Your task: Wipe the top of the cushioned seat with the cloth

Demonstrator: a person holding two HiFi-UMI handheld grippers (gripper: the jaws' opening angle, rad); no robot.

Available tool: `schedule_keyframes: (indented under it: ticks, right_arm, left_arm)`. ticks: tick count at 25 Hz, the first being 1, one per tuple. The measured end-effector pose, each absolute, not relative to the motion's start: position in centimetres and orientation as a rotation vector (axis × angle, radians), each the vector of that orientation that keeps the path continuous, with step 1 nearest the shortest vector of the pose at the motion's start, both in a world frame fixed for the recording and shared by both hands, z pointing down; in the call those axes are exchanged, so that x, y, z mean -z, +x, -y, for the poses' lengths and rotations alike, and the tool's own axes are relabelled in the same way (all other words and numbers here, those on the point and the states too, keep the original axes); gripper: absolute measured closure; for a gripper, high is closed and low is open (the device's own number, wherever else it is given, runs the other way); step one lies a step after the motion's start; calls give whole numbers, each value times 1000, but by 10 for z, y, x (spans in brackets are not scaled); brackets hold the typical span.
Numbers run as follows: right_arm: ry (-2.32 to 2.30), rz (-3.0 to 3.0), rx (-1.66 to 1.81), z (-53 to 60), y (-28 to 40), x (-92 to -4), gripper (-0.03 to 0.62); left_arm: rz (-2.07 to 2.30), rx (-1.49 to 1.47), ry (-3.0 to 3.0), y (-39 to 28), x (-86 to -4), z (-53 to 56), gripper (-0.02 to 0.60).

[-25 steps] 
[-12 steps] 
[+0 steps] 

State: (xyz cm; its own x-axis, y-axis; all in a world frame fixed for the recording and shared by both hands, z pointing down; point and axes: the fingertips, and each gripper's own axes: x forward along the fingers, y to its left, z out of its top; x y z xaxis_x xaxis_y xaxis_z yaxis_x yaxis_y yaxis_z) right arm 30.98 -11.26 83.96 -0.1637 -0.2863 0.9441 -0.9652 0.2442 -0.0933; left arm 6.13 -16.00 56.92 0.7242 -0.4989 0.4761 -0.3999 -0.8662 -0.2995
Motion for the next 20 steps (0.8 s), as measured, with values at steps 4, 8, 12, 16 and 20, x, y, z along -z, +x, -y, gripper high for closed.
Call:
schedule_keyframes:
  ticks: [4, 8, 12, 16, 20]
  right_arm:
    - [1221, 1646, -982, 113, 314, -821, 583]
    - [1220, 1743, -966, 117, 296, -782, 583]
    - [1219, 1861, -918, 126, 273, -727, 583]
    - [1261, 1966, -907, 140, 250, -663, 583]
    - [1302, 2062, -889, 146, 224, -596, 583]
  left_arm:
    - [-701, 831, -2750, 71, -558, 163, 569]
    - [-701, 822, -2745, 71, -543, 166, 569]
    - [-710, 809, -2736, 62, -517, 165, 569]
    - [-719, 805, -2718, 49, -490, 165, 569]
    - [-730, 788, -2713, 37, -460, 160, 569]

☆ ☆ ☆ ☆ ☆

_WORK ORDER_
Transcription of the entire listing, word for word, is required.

_EXPECTED ANSWER_
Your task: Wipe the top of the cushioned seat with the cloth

Demonstrator: a person holding two HiFi-UMI handheld grippers (gripper: the jaws' opening angle, rad); no robot.

Available tool: `schedule_keyframes: (indented under it: ticks, right_arm, left_arm)`. ticks: tick count at 25 Hz, the first being 1, one per tuple. The measured end-effector pose, each absolute, not relative to the motion's start: position in centimetres and orientation as a rotation vector (axis × angle, radians), each the vector of that orientation that keeps the path continuous, with step 1 nearest the shortest vector of the pose at the motion's start, both in a world frame fixed for the recording and shared by both hands, z pointing down; in the call those axes are exchanged, so that x, y, z mean -z, +x, -y, for the poses' lengths and rotations alike, and the tool's own axes are relabelled in the same way (all other words and numbers here, those on the point and the states too, keep the original axes); gripper: absolute measured closure; for a gripper, high is closed and low is open (the device's own number, wherever else it is given, runs the other way); step one lies a step after the motion's start; calls give whole numbers, each value times 1000, but by 10 for z, y, x (spans in brackets are not scaled); brackets hold the typical span.
Numbers run as follows: right_arm: ry (-2.32 to 2.30), rz (-3.0 to 3.0), rx (-1.66 to 1.81), z (-53 to 60), y (-28 to 40), x (-92 to -4), gripper (-0.03 to 0.62); left_arm: rz (-2.07 to 2.30), rx (-1.49 to 1.47), ry (-3.0 to 3.0), y (-39 to 28), x (-86 to -4), z (-53 to 56), gripper (-0.02 to 0.60).

[-25 steps] 
[-12 steps] 
[+0 steps] 

State: (xyz cm; its own x-axis, y-axis; all in a world frame fixed for the recording and shared by both hands, z pointing down; point and axes: the fingertips, and each gripper's own axes: x forward along the fingers, y to its left, z out of its top; x y z xaxis_x xaxis_y xaxis_z yaxis_x yaxis_y yaxis_z) right arm 30.98 -11.26 83.96 -0.1637 -0.2863 0.9441 -0.9652 0.2442 -0.0933; left arm 6.13 -16.00 56.92 0.7242 -0.4989 0.4761 -0.3999 -0.8662 -0.2995
Motion for the next 20 steps (0.8 s), as measured, with values at steps 4, 8, 12, 16 and 20, x, y, z along -z, +x, -y, gripper high for closed.
Call:
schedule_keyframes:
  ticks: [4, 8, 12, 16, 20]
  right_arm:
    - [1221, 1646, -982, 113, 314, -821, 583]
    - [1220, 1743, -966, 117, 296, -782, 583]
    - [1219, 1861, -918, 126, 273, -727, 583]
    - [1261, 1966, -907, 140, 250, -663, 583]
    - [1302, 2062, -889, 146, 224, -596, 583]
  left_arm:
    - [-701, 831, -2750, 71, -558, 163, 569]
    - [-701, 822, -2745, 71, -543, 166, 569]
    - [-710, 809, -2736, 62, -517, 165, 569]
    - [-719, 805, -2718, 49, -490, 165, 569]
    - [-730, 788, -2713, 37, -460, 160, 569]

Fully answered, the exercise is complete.